BuildingWorld: A Structured 3D Building Dataset for Urban Foundation Models
- URL: http://arxiv.org/abs/2511.06337v1
- Date: Sun, 09 Nov 2025 11:40:34 GMT
- Title: BuildingWorld: A Structured 3D Building Dataset for Urban Foundation Models
- Authors: Shangfeng Huang, Ruisheng Wang, Xin Wang,
- Abstract summary: BuildingWorld is a globally representative dataset for urban-scale foundation modeling and analysis.<n>It provides about five million LOD2 building models collected from diverse sources, accompanied by real and simulated airborne LiDAR point clouds.<n>Cyber City is a virtual city model to enable the generation of unlimited training data with customized and structurally diverse point cloud distributions.

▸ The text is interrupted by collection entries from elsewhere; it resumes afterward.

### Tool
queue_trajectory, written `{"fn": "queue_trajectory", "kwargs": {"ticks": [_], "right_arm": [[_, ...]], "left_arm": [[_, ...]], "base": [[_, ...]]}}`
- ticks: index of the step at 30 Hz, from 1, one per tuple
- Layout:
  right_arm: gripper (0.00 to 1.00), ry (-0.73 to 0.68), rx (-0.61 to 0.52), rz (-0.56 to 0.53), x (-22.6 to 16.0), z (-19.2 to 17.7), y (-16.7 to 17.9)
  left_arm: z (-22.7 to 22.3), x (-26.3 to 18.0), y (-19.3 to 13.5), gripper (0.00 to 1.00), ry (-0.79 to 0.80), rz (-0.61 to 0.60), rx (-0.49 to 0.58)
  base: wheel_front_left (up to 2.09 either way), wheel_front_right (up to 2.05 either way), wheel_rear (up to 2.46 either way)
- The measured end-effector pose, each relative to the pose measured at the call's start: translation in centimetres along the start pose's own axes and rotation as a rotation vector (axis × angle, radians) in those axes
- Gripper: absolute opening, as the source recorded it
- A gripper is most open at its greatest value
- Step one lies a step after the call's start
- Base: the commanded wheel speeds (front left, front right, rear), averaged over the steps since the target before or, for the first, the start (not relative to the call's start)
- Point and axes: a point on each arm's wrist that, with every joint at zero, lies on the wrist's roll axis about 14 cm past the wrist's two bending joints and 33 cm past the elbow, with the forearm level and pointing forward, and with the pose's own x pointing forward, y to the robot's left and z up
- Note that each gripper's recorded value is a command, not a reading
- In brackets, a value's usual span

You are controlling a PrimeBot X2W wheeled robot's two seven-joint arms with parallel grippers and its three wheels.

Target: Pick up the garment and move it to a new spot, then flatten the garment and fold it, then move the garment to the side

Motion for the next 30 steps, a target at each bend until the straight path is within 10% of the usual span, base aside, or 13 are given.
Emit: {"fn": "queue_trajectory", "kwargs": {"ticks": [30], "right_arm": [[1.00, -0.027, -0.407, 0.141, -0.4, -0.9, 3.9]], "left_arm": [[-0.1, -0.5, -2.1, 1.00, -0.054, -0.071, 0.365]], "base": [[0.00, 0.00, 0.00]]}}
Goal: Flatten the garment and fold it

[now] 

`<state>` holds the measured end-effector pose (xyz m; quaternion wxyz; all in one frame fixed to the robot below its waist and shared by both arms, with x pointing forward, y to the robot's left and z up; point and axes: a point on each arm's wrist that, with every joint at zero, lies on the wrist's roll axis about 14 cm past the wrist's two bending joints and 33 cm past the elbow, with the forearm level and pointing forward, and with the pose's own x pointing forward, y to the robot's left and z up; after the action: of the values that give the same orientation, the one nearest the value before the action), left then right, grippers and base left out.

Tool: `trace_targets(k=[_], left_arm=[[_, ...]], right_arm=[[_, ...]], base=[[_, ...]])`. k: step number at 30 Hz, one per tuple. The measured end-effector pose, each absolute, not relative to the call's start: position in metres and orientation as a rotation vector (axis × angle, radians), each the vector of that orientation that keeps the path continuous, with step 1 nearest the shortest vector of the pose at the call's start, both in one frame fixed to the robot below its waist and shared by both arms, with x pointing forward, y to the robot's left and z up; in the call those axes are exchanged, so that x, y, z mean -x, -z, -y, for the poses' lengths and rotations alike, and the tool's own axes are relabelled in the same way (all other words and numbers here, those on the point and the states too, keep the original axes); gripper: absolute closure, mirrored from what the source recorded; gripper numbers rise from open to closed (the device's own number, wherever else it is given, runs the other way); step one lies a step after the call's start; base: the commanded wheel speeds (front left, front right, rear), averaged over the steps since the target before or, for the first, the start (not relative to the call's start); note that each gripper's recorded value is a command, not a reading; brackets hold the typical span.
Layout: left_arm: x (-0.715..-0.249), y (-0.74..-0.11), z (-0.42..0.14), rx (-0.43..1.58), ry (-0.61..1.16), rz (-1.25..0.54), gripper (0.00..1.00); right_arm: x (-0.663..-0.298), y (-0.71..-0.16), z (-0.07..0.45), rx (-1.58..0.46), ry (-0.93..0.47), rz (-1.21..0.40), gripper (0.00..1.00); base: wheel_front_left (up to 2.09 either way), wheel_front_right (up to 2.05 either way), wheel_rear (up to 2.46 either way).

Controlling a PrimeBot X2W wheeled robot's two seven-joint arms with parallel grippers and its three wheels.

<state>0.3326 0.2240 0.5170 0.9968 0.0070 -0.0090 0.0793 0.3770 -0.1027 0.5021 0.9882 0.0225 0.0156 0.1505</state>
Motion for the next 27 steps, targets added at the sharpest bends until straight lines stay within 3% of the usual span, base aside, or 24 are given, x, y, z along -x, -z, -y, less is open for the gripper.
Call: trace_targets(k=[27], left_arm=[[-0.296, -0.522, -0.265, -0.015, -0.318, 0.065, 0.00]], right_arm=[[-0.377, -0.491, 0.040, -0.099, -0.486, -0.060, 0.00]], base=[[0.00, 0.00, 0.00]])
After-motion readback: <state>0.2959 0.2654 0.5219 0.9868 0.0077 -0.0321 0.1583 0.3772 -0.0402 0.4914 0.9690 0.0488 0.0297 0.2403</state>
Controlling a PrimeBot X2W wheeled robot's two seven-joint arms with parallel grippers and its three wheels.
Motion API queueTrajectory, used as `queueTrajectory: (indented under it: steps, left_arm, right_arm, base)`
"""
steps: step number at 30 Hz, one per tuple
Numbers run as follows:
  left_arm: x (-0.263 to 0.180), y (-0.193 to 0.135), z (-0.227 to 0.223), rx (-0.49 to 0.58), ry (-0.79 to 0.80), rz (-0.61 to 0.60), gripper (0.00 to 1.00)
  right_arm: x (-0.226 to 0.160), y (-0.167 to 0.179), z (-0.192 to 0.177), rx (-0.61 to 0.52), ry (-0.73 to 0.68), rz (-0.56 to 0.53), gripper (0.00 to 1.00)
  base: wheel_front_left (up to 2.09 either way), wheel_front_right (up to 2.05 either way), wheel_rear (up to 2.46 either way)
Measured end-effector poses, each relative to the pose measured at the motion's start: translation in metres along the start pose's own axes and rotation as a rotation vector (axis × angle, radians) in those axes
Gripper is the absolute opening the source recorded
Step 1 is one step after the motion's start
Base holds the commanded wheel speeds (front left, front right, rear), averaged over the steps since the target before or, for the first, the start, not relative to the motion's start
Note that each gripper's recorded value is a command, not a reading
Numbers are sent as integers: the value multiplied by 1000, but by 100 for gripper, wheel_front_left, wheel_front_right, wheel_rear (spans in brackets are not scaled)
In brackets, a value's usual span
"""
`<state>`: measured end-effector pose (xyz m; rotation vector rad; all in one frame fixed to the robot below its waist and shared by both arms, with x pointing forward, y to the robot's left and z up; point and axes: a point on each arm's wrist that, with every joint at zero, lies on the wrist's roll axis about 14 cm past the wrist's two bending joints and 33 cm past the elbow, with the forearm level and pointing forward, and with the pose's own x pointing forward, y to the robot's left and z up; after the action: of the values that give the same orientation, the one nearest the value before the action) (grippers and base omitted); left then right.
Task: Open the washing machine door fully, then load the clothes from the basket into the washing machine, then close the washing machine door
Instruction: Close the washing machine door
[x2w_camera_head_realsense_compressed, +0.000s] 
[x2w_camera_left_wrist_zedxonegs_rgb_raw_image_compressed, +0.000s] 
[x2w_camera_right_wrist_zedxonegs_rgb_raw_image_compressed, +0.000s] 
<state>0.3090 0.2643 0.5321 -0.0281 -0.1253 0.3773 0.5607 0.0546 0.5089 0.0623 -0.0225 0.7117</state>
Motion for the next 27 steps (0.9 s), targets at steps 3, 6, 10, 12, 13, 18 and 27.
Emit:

- Score: 17.325315633493624
- License: http://arxiv.org/licenses/nonexclusive-distrib/1.0/
- Abstract: As digital twins become central to the transformation of modern cities, accurate and structured 3D building models emerge as a key enabler of high-fidelity, updatable urban representations. These models underpin diverse applications including energy modeling, urban planning, autonomous navigation, and real-time reasoning. Despite recent advances in 3D urban modeling, most learning-based models are trained on building datasets with limited architectural diversity, which significantly undermines their generalizability across heterogeneous urban environments. To address this limitation, we present BuildingWorld, a comprehensive and structured 3D building dataset designed to bridge the gap in stylistic diversity. It encompasses buildings from geographically and architecturally diverse regions -- including North America, Europe, Asia, Africa, and Oceania -- offering a globally representative dataset for urban-scale foundation modeling and analysis. Specifically, BuildingWorld provides about five million LOD2 building models collected from diverse sources, accompanied by real and simulated airborne LiDAR point clouds. This enables comprehensive research on 3D building reconstruction, detection and segmentation. Cyber City, a virtual city model, is introduced to enable the generation of unlimited training data with customized and structurally diverse point cloud distributions. Furthermore, we provide standardized evaluation metrics tailored for building reconstruction, aiming to facilitate the training, evaluation, and comparison of large-scale vision models and foundation models in structured 3D urban environments.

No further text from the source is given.